WHAT IS EXPECTED: Wherever the listing has a line with the string "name", copy that line out.

RECORDED DATA:
------------------------------------------------------------------------
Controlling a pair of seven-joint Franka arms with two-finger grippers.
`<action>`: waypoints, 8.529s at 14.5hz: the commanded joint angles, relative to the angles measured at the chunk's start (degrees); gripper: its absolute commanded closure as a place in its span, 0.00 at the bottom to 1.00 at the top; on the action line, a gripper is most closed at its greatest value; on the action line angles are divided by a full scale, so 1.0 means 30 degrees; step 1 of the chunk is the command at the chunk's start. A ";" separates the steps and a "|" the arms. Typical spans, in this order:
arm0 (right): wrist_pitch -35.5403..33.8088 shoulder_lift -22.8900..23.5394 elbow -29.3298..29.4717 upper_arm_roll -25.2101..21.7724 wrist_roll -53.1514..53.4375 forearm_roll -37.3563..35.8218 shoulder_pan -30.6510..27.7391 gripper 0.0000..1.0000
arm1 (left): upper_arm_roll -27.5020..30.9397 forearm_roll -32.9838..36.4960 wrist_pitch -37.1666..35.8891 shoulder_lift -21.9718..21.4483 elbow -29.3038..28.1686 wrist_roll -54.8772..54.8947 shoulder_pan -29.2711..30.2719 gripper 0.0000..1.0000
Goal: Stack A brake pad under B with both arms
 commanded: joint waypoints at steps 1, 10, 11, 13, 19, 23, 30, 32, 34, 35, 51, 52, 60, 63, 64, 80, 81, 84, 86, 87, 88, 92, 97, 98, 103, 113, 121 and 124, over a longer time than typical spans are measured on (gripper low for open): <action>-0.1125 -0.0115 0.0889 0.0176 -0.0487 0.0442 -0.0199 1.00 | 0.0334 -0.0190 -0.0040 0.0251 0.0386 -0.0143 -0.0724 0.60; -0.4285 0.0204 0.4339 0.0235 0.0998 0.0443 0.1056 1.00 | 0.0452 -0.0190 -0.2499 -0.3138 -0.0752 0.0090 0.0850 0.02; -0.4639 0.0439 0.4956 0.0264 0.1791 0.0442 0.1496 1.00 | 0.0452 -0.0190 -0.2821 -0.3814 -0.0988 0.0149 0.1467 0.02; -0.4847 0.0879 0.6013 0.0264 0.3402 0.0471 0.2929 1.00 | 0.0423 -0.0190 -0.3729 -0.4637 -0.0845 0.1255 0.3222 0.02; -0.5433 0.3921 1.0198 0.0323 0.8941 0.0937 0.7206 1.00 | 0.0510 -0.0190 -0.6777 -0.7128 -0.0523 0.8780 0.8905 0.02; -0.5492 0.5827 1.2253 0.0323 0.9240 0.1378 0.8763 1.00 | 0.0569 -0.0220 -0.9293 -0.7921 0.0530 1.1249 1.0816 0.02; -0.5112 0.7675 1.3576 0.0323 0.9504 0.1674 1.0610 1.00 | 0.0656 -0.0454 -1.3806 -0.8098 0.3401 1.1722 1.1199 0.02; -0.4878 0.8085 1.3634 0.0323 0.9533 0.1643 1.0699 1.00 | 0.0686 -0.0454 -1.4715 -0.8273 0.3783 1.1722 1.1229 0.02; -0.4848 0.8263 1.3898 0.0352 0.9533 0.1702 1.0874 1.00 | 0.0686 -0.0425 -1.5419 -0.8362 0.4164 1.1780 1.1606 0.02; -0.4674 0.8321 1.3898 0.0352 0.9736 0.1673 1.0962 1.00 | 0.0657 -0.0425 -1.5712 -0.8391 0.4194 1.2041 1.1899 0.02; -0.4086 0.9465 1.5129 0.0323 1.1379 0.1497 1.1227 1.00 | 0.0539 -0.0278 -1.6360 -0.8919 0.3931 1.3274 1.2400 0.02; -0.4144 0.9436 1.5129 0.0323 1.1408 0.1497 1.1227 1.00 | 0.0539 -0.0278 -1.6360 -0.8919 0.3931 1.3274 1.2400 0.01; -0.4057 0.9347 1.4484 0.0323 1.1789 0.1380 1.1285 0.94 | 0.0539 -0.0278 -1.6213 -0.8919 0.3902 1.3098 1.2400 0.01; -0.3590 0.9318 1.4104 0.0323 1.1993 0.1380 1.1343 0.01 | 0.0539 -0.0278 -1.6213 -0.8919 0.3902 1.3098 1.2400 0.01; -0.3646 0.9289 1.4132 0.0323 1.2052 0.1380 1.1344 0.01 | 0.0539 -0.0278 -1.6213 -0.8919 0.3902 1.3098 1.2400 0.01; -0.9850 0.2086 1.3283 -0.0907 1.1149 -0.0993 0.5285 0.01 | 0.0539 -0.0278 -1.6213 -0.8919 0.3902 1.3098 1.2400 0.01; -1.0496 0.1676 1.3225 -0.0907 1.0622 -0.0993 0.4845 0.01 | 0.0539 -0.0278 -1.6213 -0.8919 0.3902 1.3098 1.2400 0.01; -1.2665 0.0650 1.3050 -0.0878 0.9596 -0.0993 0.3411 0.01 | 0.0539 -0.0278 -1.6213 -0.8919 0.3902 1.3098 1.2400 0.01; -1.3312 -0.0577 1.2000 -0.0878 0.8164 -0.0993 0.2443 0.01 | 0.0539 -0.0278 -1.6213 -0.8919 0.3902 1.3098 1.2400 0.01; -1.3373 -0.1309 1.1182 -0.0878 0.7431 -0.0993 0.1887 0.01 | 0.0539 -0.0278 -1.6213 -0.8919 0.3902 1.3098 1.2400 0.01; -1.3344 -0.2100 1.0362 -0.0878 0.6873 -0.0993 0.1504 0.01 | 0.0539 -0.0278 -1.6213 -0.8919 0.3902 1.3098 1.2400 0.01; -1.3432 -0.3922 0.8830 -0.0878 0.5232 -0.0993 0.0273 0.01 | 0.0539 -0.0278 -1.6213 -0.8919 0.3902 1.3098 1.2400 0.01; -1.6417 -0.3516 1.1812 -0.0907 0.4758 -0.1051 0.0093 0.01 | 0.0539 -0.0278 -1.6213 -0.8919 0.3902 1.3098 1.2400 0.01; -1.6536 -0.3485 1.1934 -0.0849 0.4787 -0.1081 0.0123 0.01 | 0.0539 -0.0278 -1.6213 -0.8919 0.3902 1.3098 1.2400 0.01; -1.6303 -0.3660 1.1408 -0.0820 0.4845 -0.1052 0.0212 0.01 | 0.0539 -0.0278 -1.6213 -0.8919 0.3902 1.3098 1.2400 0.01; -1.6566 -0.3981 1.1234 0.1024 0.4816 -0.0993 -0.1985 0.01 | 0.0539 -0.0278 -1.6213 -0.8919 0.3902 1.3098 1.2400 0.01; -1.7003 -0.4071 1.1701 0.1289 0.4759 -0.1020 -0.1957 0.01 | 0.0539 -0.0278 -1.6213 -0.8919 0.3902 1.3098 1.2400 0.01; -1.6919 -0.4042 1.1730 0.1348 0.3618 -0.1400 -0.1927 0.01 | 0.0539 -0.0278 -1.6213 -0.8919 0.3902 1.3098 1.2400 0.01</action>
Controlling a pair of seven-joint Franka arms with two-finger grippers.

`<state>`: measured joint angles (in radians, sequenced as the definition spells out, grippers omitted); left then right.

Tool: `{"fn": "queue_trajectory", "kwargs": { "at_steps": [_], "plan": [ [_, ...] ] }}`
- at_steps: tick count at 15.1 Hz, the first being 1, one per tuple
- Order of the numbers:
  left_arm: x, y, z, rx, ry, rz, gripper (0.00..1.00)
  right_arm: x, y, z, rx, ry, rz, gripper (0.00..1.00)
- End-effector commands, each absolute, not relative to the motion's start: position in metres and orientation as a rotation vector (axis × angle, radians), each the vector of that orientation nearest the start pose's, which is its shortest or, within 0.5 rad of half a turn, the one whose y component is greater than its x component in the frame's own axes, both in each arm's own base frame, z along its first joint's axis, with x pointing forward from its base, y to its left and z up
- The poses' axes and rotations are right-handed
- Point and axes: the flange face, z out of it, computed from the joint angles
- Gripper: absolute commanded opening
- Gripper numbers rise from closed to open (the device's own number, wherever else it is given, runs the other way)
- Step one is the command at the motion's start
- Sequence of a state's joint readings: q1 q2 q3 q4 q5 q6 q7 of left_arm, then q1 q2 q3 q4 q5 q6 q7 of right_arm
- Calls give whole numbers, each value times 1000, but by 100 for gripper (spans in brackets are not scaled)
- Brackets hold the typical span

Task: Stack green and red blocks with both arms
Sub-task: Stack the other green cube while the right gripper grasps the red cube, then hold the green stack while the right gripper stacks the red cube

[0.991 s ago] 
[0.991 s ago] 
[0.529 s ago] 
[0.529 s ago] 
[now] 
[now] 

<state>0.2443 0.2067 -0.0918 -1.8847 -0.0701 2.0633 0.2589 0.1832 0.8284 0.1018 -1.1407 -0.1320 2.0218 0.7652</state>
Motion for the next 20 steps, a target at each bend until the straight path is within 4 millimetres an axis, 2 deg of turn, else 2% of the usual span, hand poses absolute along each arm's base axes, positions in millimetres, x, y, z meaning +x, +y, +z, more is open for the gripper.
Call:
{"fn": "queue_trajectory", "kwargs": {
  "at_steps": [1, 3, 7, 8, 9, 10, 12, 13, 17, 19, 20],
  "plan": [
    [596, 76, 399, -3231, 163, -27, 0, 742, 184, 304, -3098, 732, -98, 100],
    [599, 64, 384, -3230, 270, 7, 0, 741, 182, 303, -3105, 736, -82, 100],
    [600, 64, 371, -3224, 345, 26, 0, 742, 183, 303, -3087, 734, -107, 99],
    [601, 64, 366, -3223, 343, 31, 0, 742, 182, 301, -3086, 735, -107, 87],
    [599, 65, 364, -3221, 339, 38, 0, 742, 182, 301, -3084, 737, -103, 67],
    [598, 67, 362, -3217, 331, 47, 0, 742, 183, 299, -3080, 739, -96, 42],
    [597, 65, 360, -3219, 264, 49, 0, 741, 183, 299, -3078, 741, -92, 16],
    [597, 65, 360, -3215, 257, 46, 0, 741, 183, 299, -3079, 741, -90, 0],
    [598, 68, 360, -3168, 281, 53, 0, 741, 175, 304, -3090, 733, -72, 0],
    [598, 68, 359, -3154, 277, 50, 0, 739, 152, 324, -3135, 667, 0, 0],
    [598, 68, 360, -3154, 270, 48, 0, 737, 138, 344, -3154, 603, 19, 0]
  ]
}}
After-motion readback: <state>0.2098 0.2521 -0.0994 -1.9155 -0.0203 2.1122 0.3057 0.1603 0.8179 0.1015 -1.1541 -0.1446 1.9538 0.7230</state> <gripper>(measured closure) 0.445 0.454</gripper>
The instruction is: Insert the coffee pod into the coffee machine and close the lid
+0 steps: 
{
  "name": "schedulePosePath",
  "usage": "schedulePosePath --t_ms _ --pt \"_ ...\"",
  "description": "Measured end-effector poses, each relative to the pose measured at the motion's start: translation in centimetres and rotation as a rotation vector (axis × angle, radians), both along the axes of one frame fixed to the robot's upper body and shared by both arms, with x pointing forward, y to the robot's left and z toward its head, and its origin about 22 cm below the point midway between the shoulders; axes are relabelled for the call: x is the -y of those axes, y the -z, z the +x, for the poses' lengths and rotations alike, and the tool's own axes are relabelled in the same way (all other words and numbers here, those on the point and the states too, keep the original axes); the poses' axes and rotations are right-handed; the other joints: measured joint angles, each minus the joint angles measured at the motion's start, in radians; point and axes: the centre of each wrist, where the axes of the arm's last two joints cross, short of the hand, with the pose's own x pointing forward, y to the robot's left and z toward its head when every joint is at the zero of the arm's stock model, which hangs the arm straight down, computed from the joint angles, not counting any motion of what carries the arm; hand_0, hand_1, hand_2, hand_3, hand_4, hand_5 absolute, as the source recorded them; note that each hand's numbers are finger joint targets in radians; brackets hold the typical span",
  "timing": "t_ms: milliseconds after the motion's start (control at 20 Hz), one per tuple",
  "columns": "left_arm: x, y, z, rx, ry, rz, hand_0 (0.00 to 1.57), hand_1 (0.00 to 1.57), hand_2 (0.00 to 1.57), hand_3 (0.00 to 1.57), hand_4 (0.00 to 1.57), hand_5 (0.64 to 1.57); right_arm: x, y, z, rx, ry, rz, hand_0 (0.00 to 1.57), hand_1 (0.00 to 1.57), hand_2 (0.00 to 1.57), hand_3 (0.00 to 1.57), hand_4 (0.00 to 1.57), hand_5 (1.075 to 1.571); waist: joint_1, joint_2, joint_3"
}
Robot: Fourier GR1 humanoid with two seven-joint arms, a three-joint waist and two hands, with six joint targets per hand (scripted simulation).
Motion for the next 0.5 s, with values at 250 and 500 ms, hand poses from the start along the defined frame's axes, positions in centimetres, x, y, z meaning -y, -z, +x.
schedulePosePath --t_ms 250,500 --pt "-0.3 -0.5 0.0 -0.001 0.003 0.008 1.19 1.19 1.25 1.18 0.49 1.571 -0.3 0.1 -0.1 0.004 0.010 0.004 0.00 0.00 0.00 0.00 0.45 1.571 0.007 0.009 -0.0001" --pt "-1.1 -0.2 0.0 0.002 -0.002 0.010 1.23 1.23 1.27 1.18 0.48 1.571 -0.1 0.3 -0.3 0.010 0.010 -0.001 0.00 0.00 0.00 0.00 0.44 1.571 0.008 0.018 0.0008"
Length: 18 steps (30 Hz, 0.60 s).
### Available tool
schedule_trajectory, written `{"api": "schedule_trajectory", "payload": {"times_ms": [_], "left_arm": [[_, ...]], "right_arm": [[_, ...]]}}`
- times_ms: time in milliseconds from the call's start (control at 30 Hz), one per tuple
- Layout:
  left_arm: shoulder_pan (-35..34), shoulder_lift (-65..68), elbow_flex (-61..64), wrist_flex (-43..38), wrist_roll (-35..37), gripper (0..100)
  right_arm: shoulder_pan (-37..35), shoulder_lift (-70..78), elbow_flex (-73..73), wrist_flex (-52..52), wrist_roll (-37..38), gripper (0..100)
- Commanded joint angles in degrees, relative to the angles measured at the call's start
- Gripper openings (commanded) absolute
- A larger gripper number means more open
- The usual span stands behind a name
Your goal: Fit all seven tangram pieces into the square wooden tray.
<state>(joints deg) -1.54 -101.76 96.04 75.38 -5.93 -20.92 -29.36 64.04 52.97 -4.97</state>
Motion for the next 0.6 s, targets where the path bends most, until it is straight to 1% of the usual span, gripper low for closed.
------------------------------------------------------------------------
SOLUTION TO THIS EXERCISE:
  "name": "schedulePosePath",
- The usual span stands behind a name

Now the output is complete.